La France tente d'absorber l'Algérie en substituant son histoire à la sienne» (p. 51), «L'Algérie, reliée à la France à coups de sabre, de canon, de lois scélérates et de manipulations extrêmes, est maintenue hors de son histoire» (p. 74)



PS : Il était temps que cela arrive après tant et tant d'années de léthargie, seulement bousculée de temps en temps par des initiatives officielles ou para-officielles, presque toujours de circonstance. Bénie soit donc la crise financière qui a obligé l'Administration en charge de la Culture à revoir à la baisse ses interventions (-15% pour les budgets alloués aux grandes manifestations), et qui pousse les sponsors et autres mécènes à être plus stricts dans la gestion de leurs budgets.
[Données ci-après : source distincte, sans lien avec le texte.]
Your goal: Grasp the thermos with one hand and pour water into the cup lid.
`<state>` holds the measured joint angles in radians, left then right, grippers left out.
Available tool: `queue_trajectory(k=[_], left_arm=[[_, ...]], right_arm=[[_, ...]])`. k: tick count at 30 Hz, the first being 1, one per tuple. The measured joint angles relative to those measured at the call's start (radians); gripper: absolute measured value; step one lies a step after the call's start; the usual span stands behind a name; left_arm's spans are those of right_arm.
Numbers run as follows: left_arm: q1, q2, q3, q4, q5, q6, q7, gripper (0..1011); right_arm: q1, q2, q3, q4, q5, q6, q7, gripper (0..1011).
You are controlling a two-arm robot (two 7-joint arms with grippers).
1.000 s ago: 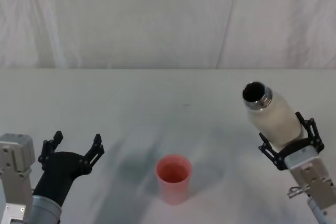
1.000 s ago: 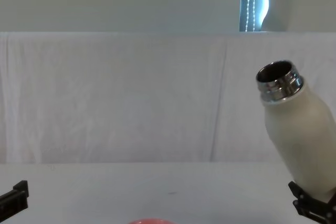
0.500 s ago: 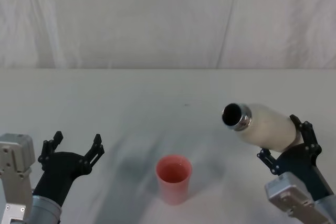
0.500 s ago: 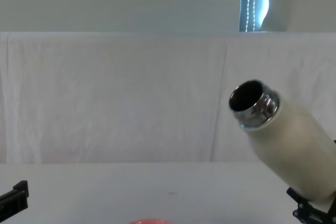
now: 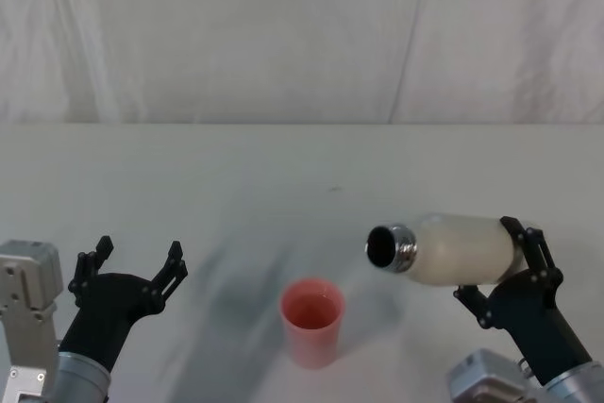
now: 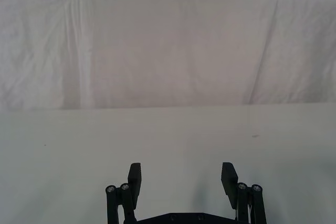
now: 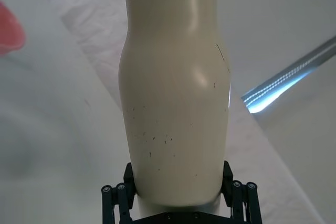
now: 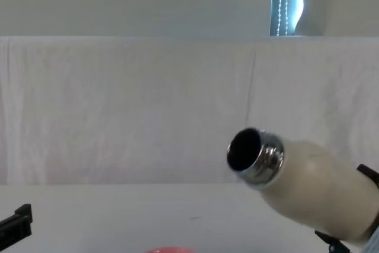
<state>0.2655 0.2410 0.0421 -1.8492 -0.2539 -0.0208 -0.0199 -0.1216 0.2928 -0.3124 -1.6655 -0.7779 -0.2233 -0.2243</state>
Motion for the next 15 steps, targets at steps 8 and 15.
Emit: queue_trajectory(k=[8, 15], left_arm=[[0.0, 0.0, 0.0, 0.0, 0.0, 0.0, 0.0, 1001], [0.0, 0.0, 0.0, 0.0, 0.0, 0.0, 0.0, 1001]], right_arm=[[0.022, 0.032, -0.046, 0.027, -0.102, 0.036, -0.062, 959], [0.038, 0.053, -0.075, 0.039, -0.148, 0.063, -0.098, 959]])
Elle a surtout permis la «libération» de plusieurs projets culturels initiés par des individus ou des groupes aux «cheveux courts, parfois à la barbe bien taillée, mais aux idées longues», toujours en faveur de leur association, de leur quartier, de leur cité...

Création de bibliothèques ou de points de lecture, projection de films et débats en faveur des enfants, des jeunes et des familles, festivals de musique, de contes et de théâtre, journées thématiques, concerts, rencontres-débats, édition, prix, salles d'exposition, salles de théâtre... une ébullition à nulle autre pareille. Les mauvaises habitudes politiques et bureaucratiques et les actes d'«interdire», bien qu'encore fortement ancrés chez nos «administrateurs» sont en train de disparaître peu à peu sous la poussée «jeuniste» et libéralo-culturelle. Il est vrai que l'Etat a désormais fort à faire, ailleurs, sur le terrain des TIC et des réseaux sociaux qui baignent, il faut le reconnaître, dans une anarchie certaine. Comme d'ailleurs l'audiovisuel et la publicité.
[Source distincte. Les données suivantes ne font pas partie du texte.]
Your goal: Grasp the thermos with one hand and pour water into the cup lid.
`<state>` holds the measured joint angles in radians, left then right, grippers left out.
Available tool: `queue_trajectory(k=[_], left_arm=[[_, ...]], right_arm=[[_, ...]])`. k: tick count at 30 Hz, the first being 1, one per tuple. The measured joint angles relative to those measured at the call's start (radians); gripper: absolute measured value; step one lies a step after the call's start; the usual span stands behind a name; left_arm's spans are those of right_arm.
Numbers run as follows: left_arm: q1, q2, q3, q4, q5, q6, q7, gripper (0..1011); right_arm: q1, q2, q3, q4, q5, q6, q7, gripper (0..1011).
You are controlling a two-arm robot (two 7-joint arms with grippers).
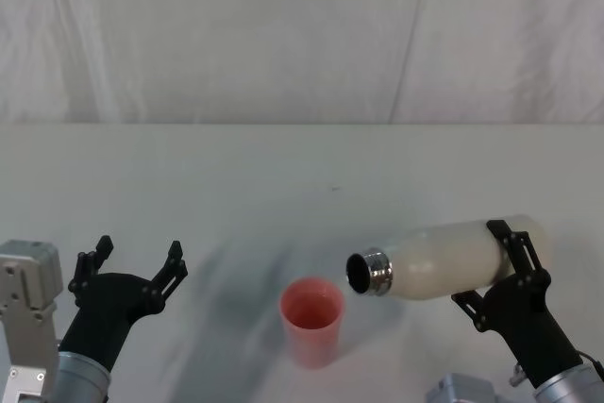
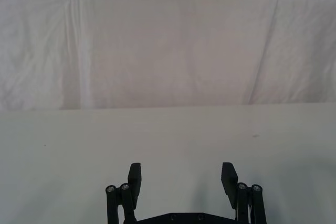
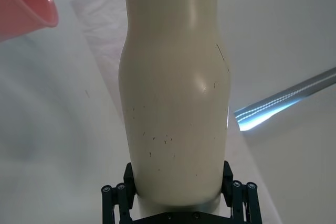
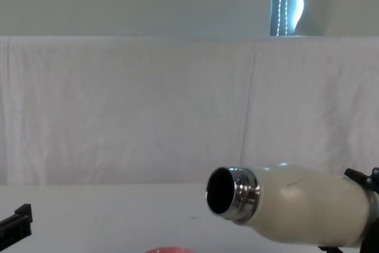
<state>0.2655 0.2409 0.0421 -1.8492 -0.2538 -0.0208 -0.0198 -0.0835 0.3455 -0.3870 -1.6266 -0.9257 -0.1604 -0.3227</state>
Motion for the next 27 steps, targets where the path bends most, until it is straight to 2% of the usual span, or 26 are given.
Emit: queue_trajectory(k=[6, 17, 27], left_arm=[[0.0, 0.0, 0.0, 0.0, 0.0, 0.0, 0.0, 1001], [0.0, 0.0, 0.0, 0.0, 0.0, 0.0, 0.0, 1001], [0.0, 0.0, 0.0, 0.0, 0.0, 0.0, 0.0, 1001]], right_arm=[[0.016, 0.015, -0.025, 0.008, -0.036, 0.024, -0.018, 960], [0.058, 0.019, -0.053, 0.037, -0.037, 0.047, -0.003, 959], [0.091, 0.024, -0.084, 0.061, -0.063, 0.064, -0.013, 959]])
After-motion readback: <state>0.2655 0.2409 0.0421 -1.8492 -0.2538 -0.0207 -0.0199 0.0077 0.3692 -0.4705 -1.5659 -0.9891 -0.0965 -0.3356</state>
Il était temps que l'Etat se désengage (cela ne veut aucunement dire «laisser tomber» ou ne plus «réguler» par le biais de cahiers des charges générales ou ne plus «contrôler» les flux financiers) de l'animation proprement dite en se limitant aux très grandes manifestations nationales (qui pourraient d'ailleurs être «externalisées» pour ne plus les laisser entre les mains d'organismes officiels budgétivores gérés par les nouveaux «capitalistes» en col blanc). Il était temps que la société réapprenne à se prendre en charge pour fructifier les aspects culturels qui lui semblent les plus profitables. Il était temps que l'animateur culturel en particulier, l'homme de culture et l'intellectuel en général, revienne au centre de la problématique du développement culturel... pour le plus grand profit des citoyens et des promoteurs (associations ou entreprises privées)... d'abord et avant tout. L'Etat n'a qu'à s'occuper de la collecte des impôts -si impôts il y a- durant cette première étape !
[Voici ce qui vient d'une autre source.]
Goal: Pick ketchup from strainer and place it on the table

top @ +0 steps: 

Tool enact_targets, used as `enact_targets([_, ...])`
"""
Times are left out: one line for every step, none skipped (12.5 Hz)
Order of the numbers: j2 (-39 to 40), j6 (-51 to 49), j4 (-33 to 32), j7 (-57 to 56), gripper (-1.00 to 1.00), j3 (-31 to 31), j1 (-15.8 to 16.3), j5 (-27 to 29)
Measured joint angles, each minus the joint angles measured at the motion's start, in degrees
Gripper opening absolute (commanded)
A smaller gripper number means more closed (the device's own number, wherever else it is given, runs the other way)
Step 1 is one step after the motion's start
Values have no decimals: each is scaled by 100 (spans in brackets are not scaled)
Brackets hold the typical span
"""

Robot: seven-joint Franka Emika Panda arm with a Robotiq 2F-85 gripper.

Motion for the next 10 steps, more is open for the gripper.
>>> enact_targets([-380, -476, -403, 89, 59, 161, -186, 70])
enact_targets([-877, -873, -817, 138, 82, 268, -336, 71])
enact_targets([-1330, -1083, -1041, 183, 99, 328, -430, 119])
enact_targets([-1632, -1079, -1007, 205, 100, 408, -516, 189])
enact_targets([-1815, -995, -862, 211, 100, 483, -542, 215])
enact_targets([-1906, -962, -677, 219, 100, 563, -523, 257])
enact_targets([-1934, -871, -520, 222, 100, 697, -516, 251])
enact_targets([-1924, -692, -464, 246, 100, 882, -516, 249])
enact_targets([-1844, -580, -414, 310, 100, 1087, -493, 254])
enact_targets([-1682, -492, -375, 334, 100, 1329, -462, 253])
390 revues scientifiques dont 322 relevant des sciences humaines (le reste concerne les domaines des sciences et techniques et sciences de la nature et de la vie, ce qui est bien peu, désolant même) existeraient, selon la Dgrsdt /Mesrs et déjà visibles sur la plateforme «Algerian Scientific Journal Platform», Asjp... Sur un total de 553 revues scientifiques nationales. Il était temps que ce pan de l'Université soit organisé, d'autant que le nombre de revues et éditeurs scientifiques «prédateurs» (modèle auteur-payeur) ont proliféré devant le vide existant, ainsi d'ailleurs que d'autres à l'étranger attirés par un marché porteur car (alors) abandonné. En espérant que les publications éditées (et les comités scientifiques des revues) soient de qualité et se sortent du comportement de copinage.